🤖 AI Summary
Unsupervised domain adaptation (UDA) suffers from a critical lack of adversarial robustness, and vanilla adversarial training (e.g., VAT) fails under UDA due to unaddressed interactions between domain shift and adversarial perturbations.
Method: We establish the first generalization error upper bound that jointly accounts for domain shift and adversarial perturbations, revealing the theoretical root cause of this failure. Based on this analysis, we propose Unsupervised Robust Domain Adaptation (URDA)—a novel paradigm—and design DART, a lightweight, decoupled adversarial robustness training algorithm. DART employs two-stage decoupled knowledge distillation and instantaneous robustification, optimizing transferability and robustness synergistically without modifying the backbone architecture.

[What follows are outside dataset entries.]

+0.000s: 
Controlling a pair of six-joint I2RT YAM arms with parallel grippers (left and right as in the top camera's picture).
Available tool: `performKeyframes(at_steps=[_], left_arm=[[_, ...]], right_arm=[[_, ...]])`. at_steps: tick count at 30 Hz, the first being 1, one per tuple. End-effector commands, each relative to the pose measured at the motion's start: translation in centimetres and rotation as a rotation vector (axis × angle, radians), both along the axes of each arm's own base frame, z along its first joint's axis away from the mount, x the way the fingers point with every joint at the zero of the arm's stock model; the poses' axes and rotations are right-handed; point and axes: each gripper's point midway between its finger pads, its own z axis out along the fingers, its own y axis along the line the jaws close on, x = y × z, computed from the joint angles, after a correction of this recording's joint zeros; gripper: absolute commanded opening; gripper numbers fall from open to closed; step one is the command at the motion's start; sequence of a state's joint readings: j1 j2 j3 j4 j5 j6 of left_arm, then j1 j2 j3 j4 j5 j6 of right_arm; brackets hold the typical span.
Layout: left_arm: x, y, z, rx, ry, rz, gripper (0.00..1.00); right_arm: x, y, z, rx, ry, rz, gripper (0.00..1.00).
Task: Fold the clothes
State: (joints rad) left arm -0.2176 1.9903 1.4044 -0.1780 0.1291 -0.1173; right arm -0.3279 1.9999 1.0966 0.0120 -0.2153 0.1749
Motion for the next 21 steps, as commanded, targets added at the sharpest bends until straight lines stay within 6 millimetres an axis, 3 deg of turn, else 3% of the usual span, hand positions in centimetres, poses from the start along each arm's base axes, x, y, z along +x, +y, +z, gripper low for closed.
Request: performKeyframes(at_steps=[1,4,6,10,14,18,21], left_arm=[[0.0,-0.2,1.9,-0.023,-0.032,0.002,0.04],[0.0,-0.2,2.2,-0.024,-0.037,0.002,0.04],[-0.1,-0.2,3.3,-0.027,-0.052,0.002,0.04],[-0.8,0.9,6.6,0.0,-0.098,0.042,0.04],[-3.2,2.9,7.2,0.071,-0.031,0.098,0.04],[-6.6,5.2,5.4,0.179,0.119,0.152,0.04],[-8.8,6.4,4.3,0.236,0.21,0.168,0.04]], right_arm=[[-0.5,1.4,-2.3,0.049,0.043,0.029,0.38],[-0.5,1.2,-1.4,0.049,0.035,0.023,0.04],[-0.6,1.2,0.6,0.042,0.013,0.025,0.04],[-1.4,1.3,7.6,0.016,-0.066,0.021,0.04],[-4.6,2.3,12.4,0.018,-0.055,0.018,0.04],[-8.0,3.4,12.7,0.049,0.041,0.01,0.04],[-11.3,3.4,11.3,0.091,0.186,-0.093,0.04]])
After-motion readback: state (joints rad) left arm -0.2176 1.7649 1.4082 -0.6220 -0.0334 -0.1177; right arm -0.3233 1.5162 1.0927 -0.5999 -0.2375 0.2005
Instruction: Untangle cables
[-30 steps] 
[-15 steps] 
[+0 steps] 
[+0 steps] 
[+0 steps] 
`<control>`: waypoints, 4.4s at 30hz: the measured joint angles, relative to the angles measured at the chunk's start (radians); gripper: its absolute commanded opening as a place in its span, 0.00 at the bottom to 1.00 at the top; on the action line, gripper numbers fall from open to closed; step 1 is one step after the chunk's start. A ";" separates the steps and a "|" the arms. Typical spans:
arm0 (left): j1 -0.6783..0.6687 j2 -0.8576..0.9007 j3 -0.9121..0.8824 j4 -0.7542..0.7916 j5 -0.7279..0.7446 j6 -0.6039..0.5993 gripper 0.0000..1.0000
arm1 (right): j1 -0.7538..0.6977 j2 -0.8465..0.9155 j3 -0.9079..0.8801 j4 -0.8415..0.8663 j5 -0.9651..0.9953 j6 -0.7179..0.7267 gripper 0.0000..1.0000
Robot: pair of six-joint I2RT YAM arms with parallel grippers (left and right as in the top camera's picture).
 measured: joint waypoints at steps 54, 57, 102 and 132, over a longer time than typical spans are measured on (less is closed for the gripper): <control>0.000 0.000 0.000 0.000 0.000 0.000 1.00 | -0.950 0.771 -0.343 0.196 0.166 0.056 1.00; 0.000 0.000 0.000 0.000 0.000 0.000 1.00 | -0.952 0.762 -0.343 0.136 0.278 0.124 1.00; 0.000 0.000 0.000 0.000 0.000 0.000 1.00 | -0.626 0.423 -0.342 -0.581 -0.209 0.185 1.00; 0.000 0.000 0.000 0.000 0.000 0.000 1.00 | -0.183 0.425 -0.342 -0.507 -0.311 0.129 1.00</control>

Results: Evaluated on four standard benchmarks, DART significantly improves adversarial robustness both under attacks and in clean conditions, while maintaining state-of-the-art domain adaptation accuracy—validating the theoretical soundness and practical efficacy of URDA.
📝 Abstract
Unsupervised domain adaptation (UDA) aims to transfer knowledge from a label-rich source domain to an unlabeled target domain by addressing domain shifts. Most UDA approaches emphasize transfer ability, but often overlook robustness against adversarial attacks. Although vanilla adversarial training (VAT) improves the robustness of deep neural networks, it has little effect on UDA. This paper focuses on answering three key questions: 1) Why does VAT, known for its defensive effectiveness, fail in the UDA paradigm? 2) What is the generalization bound theory under attacks and how does it evolve from classical UDA theory? 3) How can we implement a robustification training procedure without complex modifications? Specifically, we explore and reveal the inherent entanglement challenge in general UDA+VAT paradigm, and propose an unsupervised robust domain adaptation (URDA) paradigm. We further derive the generalization bound theory of the URDA paradigm so that it can resist adversarial noise and domain shift. To the best of our knowledge, this is the first time to establish the URDA paradigm and theory. We further introduce a simple, novel yet effective URDA algorithm called Disentangled Adversarial Robustness Training (DART), a two-step training procedure that ensures both transferability and robustness. DART first pre-trains an arbitrary UDA model, and then applies an instantaneous robustification post-training step via disentangled distillation.Experiments on four benchmark datasets with/without attacks show that DART effectively enhances robustness while maintaining domain adaptability, and validate the URDA paradigm and theory.